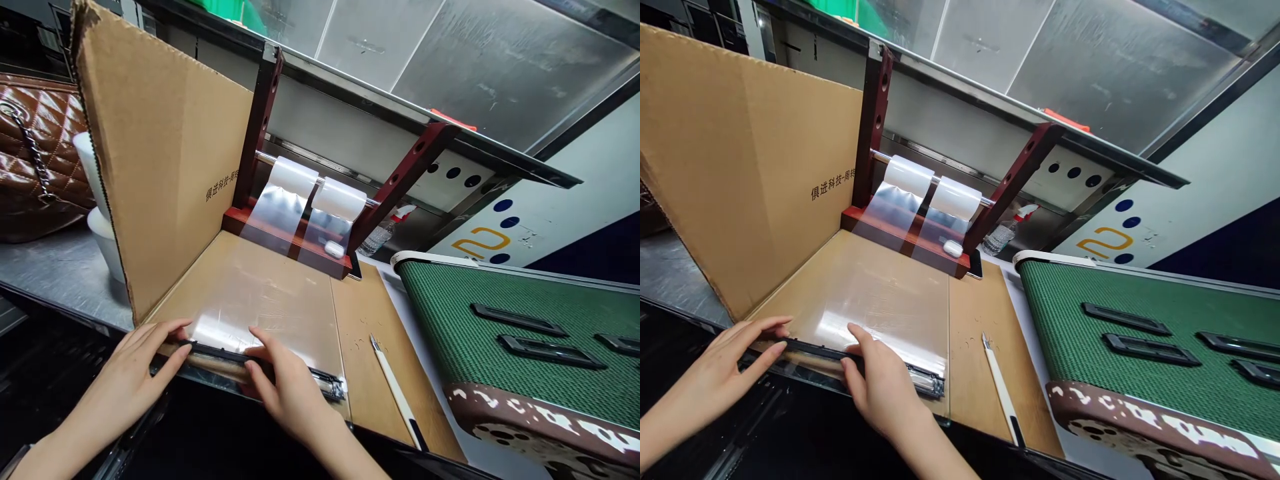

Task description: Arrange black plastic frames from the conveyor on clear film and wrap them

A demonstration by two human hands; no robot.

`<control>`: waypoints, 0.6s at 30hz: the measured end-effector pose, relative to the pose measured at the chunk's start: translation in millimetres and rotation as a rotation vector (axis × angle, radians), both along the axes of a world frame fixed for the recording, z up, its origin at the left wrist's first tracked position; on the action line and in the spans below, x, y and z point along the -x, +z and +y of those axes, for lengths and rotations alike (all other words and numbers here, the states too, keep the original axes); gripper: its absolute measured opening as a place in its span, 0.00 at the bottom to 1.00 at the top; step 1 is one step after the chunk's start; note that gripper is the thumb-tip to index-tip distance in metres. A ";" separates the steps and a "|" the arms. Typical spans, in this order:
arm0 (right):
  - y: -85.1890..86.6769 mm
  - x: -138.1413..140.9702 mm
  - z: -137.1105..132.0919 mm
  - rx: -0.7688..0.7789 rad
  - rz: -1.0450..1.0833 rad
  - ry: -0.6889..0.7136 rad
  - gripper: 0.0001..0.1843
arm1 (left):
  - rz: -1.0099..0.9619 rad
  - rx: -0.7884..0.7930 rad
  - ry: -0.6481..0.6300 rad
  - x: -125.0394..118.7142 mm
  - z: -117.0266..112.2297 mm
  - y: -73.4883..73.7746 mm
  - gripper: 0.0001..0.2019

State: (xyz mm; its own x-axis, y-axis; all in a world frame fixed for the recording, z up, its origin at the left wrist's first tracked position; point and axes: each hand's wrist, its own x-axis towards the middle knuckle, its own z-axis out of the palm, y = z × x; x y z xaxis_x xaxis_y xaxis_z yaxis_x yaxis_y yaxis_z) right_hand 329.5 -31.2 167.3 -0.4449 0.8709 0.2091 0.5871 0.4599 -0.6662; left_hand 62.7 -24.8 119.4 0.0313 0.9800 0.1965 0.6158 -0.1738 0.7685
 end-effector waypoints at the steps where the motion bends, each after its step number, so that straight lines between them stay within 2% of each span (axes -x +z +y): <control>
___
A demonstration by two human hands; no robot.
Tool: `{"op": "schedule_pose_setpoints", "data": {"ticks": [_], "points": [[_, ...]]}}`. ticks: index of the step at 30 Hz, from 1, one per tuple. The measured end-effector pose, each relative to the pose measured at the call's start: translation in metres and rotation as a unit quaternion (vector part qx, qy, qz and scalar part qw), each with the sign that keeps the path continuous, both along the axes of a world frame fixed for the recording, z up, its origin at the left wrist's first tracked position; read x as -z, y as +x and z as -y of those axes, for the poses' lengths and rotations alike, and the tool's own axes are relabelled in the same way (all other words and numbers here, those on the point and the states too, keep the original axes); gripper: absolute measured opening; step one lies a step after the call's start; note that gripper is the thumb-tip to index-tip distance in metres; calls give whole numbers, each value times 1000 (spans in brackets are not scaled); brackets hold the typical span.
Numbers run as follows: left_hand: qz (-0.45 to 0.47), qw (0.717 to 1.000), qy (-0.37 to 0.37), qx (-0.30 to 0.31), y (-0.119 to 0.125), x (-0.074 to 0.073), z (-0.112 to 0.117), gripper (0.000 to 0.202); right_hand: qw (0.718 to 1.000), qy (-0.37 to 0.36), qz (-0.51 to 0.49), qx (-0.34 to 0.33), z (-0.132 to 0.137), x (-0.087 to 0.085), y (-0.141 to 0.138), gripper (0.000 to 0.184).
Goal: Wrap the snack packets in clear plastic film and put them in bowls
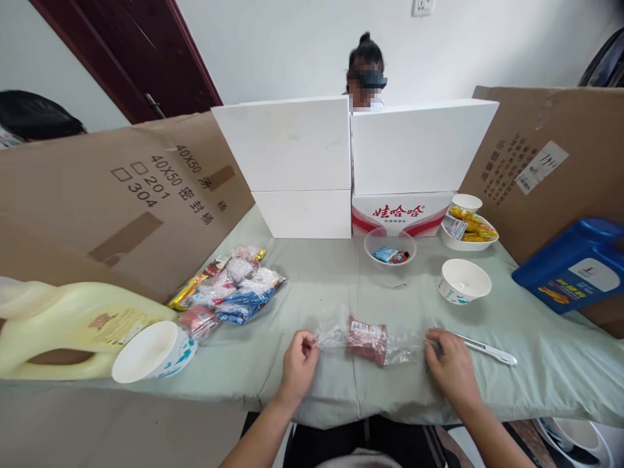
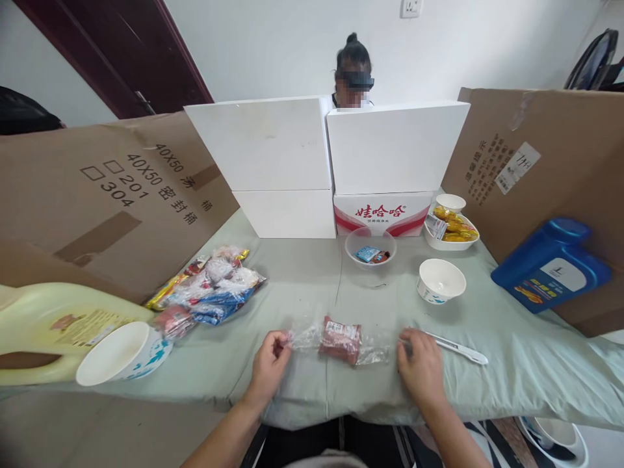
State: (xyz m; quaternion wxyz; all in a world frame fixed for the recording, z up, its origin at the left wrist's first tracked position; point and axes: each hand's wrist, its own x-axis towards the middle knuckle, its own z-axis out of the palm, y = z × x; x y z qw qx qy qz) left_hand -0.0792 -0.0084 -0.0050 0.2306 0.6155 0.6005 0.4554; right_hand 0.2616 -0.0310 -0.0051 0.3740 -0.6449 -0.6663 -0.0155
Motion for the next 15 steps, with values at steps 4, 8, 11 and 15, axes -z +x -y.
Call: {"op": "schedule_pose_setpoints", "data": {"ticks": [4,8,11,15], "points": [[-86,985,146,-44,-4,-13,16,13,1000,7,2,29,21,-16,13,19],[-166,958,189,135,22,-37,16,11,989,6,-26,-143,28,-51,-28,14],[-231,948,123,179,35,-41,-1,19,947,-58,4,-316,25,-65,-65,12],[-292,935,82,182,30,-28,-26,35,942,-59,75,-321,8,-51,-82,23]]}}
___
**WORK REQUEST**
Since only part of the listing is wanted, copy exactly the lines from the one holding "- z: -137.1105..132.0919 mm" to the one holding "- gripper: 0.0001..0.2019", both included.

**WRITTEN ANSWER**
  - z: -137.1105..132.0919 mm
  - rx: -0.7688..0.7789 rad
  - rz: -1.0450..1.0833 rad
  - ry: -0.6889..0.7136 rad
  - gripper: 0.0001..0.1843
arm1 (left):
  - rz: -1.0099..0.9619 rad
  - rx: -0.7884..0.7930 rad
  - ry: -0.6481..0.6300 rad
  - x: -125.0394..118.7142 mm
  - z: -117.0266..112.2297 mm
  - y: -73.4883..73.7746 mm
  - gripper: 0.0001..0.2019

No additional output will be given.